正直私はこれらのオフィスについてそれほど知っているわけではない*3 のですが、アジア圏のLibO(あるいはOOo)のフォークが自分たちの変更をフォークもとに戻さないことについては、ちょっとだけ思うところがあります。
まず、我々東アジア圏の人間がLibOに手を入れようと思う多くの動機はCJK周りの不具合なんじゃないかと思います。 しかし、LibOの実装は、「自分がこれに手を入れたら壊れるのではないか」と不安になる程度は複雑に思えます*4。「日本語が正しく出るように直したらアラビア語が壊れた!」とならない自信を持つのは非常に難しい。

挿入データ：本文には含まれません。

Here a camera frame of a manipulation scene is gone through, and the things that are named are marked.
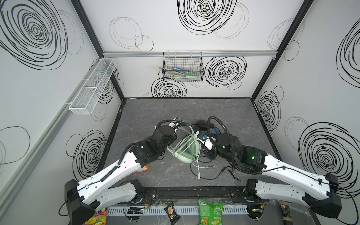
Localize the mint green headphones with cable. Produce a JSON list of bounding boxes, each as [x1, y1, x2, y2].
[[167, 125, 205, 180]]

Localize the black headphones with cable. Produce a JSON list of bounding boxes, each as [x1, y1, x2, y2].
[[191, 117, 243, 183]]

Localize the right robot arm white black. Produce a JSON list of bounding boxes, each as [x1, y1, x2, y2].
[[200, 134, 342, 218]]

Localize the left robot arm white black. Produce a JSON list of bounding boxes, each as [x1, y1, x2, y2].
[[64, 124, 178, 225]]

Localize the orange snack bag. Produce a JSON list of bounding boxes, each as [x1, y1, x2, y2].
[[124, 165, 149, 179]]

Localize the green blue items in basket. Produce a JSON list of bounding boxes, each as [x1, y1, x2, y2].
[[159, 67, 200, 82]]

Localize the green chips bag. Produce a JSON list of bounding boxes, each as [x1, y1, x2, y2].
[[198, 199, 224, 225]]

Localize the small dark snack packet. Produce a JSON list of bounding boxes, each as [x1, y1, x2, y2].
[[164, 202, 181, 225]]

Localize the Fox's fruits candy bag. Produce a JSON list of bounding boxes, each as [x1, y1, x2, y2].
[[84, 207, 108, 225]]

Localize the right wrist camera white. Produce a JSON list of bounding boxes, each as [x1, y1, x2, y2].
[[195, 130, 214, 151]]

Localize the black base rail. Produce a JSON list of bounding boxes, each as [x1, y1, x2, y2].
[[81, 185, 293, 203]]

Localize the black wire wall basket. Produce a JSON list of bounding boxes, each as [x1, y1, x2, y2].
[[162, 56, 204, 83]]

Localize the white mesh wall shelf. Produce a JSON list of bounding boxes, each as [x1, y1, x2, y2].
[[69, 58, 116, 115]]

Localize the aluminium wall rail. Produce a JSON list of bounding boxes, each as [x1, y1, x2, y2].
[[103, 50, 278, 58]]

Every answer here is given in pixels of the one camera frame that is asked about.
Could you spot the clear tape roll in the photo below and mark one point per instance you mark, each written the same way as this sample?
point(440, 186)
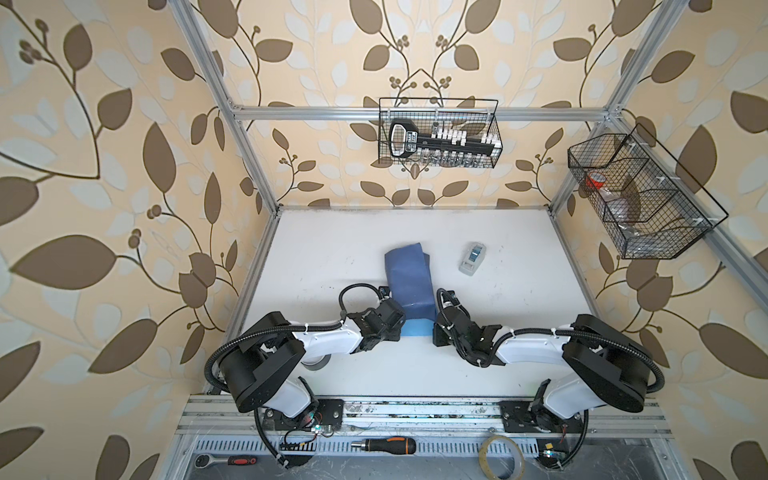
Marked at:
point(500, 457)

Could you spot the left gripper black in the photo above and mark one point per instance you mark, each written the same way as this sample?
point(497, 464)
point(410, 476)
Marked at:
point(397, 335)

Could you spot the wire basket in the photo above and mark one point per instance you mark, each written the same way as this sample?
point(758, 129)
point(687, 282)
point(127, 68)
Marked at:
point(475, 116)
point(653, 206)

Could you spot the back wire basket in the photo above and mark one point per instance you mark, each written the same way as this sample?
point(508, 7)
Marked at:
point(475, 116)

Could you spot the grey tape dispenser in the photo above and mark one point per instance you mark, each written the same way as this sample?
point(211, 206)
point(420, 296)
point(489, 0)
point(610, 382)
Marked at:
point(473, 258)

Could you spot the right wire basket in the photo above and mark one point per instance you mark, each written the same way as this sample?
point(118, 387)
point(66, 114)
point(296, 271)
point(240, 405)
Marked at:
point(653, 206)

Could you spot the grey duct tape roll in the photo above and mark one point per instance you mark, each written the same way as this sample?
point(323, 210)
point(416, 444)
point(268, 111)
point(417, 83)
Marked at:
point(315, 363)

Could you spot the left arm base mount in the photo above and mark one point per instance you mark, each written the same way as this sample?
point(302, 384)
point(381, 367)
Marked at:
point(325, 415)

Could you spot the black orange screwdriver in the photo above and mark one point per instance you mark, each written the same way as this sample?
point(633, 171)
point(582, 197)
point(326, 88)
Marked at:
point(391, 445)

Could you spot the black socket set rail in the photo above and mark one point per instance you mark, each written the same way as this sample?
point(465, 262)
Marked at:
point(405, 140)

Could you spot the red handled ratchet wrench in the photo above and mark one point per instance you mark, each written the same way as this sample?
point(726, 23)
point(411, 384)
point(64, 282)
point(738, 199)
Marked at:
point(203, 461)

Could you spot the light blue wrapping paper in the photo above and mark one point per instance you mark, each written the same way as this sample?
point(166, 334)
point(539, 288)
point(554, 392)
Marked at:
point(409, 278)

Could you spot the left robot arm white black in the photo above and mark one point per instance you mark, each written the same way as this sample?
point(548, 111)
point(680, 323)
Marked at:
point(257, 368)

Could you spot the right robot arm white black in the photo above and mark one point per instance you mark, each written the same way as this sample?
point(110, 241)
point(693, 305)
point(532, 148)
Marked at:
point(605, 366)

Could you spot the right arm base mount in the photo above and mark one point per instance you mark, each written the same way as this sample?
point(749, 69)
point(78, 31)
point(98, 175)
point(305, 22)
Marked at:
point(519, 416)

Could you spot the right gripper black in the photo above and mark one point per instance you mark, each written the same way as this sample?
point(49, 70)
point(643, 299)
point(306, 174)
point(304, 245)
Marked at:
point(437, 337)

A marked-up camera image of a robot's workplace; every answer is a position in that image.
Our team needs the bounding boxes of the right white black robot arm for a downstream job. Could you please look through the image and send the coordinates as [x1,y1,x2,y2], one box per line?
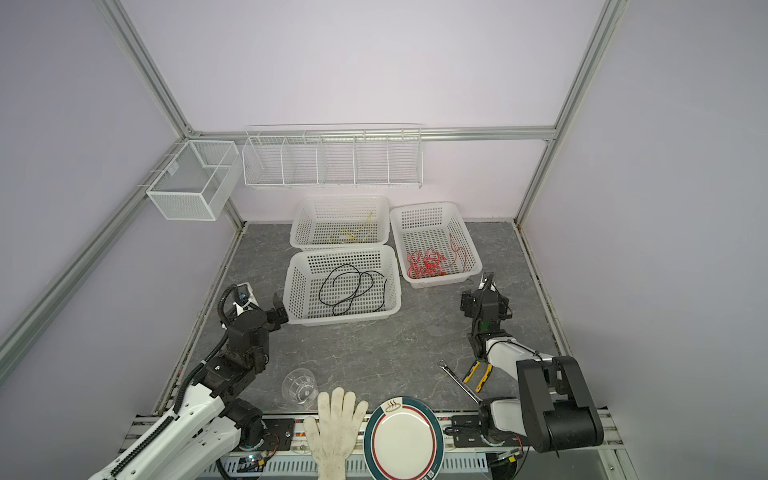
[460,273,604,453]

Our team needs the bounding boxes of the yellow cable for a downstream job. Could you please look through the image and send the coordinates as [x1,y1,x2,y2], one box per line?
[326,211,376,244]

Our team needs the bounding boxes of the white plastic basket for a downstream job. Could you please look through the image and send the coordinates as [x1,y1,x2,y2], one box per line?
[290,195,390,251]
[390,202,482,289]
[283,245,402,326]

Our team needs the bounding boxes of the green circuit board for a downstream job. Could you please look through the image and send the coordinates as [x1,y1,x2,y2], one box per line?
[237,455,266,473]

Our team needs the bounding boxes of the small white mesh box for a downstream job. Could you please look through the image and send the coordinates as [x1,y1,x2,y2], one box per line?
[147,140,243,221]

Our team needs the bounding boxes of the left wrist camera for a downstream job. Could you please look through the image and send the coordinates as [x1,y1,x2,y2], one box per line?
[233,282,259,316]

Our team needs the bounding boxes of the white plate green red rim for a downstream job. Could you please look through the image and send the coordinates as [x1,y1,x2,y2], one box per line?
[363,396,445,480]

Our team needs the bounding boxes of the black cable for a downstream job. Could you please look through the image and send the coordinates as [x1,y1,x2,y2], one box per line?
[317,262,388,317]

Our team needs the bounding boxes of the clear drinking glass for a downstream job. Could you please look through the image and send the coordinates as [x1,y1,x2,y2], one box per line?
[281,368,318,406]

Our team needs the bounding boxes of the yellow handled pliers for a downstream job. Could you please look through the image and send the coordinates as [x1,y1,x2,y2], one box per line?
[463,360,493,394]

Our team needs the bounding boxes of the right white plastic basket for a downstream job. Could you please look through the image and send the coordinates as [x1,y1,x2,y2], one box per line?
[390,202,482,289]

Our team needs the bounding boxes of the silver combination wrench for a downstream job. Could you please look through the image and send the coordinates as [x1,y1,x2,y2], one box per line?
[438,360,482,405]

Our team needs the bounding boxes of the front white plastic basket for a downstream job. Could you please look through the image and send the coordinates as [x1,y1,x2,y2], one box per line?
[283,245,402,326]

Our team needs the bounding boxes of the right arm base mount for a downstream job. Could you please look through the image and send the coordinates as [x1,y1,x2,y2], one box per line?
[443,415,522,448]

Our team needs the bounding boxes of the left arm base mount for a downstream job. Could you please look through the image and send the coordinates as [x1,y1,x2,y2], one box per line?
[234,417,296,452]

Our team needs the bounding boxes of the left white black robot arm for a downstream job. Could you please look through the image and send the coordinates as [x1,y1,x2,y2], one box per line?
[92,282,289,479]

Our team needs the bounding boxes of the white knit glove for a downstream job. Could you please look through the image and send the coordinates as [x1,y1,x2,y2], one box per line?
[303,387,368,480]

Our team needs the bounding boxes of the long white wire shelf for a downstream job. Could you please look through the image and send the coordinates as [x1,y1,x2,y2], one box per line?
[241,123,423,188]

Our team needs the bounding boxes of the rear white plastic basket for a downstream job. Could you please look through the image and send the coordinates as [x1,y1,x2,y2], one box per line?
[290,195,390,251]

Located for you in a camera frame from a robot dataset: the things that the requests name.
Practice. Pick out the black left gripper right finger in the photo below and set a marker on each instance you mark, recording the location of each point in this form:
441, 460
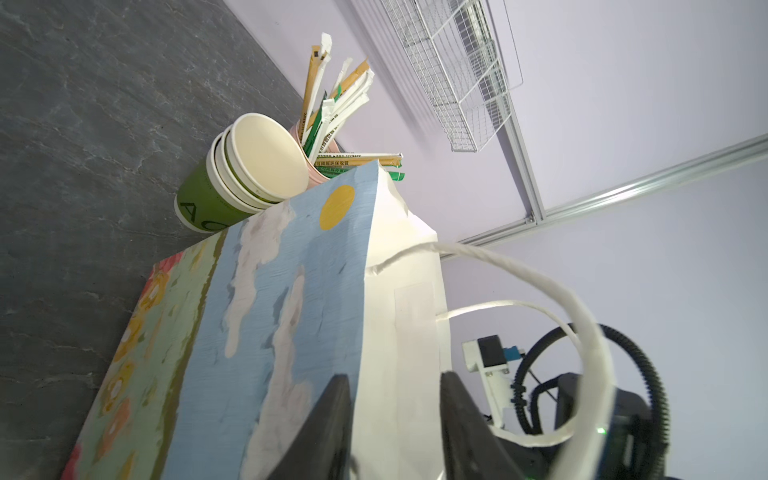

LibOの開発はやってないけど一応プログラマーである私から見ると、「今ある問題をとりあえず解決する」コーディングと、「あるべきようにきれいに問題を解決する」コーディングにはだいぶ距離があって、ローカルな市場だけを考えたら「とりあえず対象の言語だけが直るような修正」は前者で、それだけをやってればビジネスになるとしたとき、後者までやる合理的な理由はあるのか。
もちろん、理屈の上では、upstreamから改善点をインポートし続けるつらさを考えると、upstream firstで進めていくほうが合理的……というのは、あります。
けど、ここでもう一つあって、ちょうど、oSLOが終わったあたりでTwitterを見たら目についた書き込み。
#cfjsummit Day1終了後の深夜に話されてたOSSのフリーライド問題、日本ではやはり言語の壁が要因の一つだと思う。「コーディングに自信はあっても英語には自信がない」という人は多い。英語圏OSSへのコミットをサポートする取り組みは必要。来年のアンカンファレンスのテーマかな
— MaySoMusician (@MaySoMusician) 2020年10月17日
cfjsummit Day1終了後の深夜に話されてたOSSのフリーライド問題、日本ではやはり言語の壁が要因の一つだと思う。「コーディングに自信はあっても英語には自信がない」という人は多い。英語圏OSSへのコミットをサポートする取り組みは必要。来年のアンカンファレンスのテーマかな
この理由ってめちゃめちゃある気がするんですよね……。
gitのコミットコメントを英語で書くのがまずたるい。
Gerrit上でレビューコメントがついたときに英語で議論するのがしんどい。
そんなしんどい思いをするぐらいならupstreamの変更を取り込むときにしんどい思いをするほうがまし。
少なくとも私は、そう思わない自信がないです。
なので、「アジア圏では各国語版みたいなの作ってupstreamに貢献を戻さないことがよくある」と言われてしまうと、 だってそれはあなたたちが貢献を戻すよりもずっとコストが高いんだもの……と、なってしまうんじゃないかな……。 そこのコストを下げる取り組みをしないで、upstreamに貢献を返さないなんて!と正論を言われても、 対立は解消しないんじゃないかな。 そんなことを思いながら聞いてました。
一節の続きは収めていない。